With the increasing number of multi-form attacks, the security effects of traditional protection methods are getting worse and worse, and they are always in the cycle of preventing threats, detecting threats, processing threats, and executing policies. More seriously, traditional anti-virus solutions only for terminal devices cannot cope with the changing Web threats.
As individual users, they should deepen their understanding of Network Security Prevention, constantly improve their computer and network application technology to reinforce computer security, and strive to overcome their curiosity, eliminate greed for low-cost psychology and regulate network operations to mitigate the increasing trend of web application security problems.

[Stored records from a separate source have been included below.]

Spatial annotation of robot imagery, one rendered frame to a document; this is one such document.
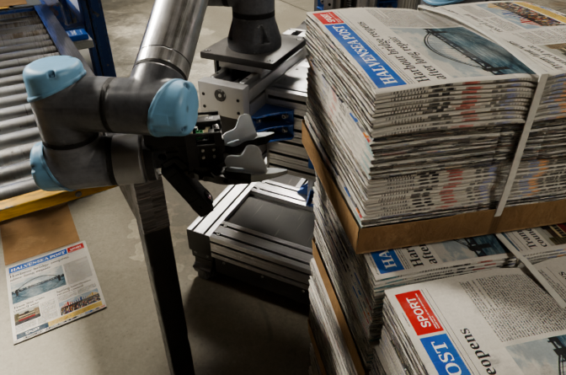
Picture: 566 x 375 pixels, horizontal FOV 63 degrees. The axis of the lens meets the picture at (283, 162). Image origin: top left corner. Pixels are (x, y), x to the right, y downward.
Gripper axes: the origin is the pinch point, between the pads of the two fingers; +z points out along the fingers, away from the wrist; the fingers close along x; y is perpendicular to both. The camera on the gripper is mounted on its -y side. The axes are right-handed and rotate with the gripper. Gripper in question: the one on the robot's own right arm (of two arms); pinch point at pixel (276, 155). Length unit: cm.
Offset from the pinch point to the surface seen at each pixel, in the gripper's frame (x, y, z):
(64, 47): 78, -5, -48
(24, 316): 52, -85, -75
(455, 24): -3.1, 20.5, 24.8
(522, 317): -34.1, -2.4, 21.2
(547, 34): -10.0, 20.7, 34.0
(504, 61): -17.8, 20.6, 22.9
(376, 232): -22.3, 1.8, 8.2

For enterprise users, security products for Web applications can be divided into three aspects: Network, Web server itself and program security. In terms of network, you can consider deploying firewall, IDS/IPS, security gateway, Anti-Virus Wall, and other products in front of Web servers to defend against most attacks. In addition, you can deploy a safer Web server and its own protection system, such as a webpage tamper-proofing protection system (tamper-proofing Protection and Restoration software), malicious active defense system, access control system, audit system and other products, to achieve automatic scanning and monitoring, so as to protect the system and files. At present, there have been research directions on program security, and we hope to see related products as soon as possible.
In the end, we need to achieve "both hands should be hard", and use an image metaphor to explain that firewall/intrusion detection systems are like external functions such as golden bell-clad iron cloth shirts to prevent the use of clear guns; what is more important is that you need to cultivate Taiji and other internal skills to make up for your own vulnerabilities and avoid the Dark Arrow. The effect of both internal and external training will make your company look at the corners of the world.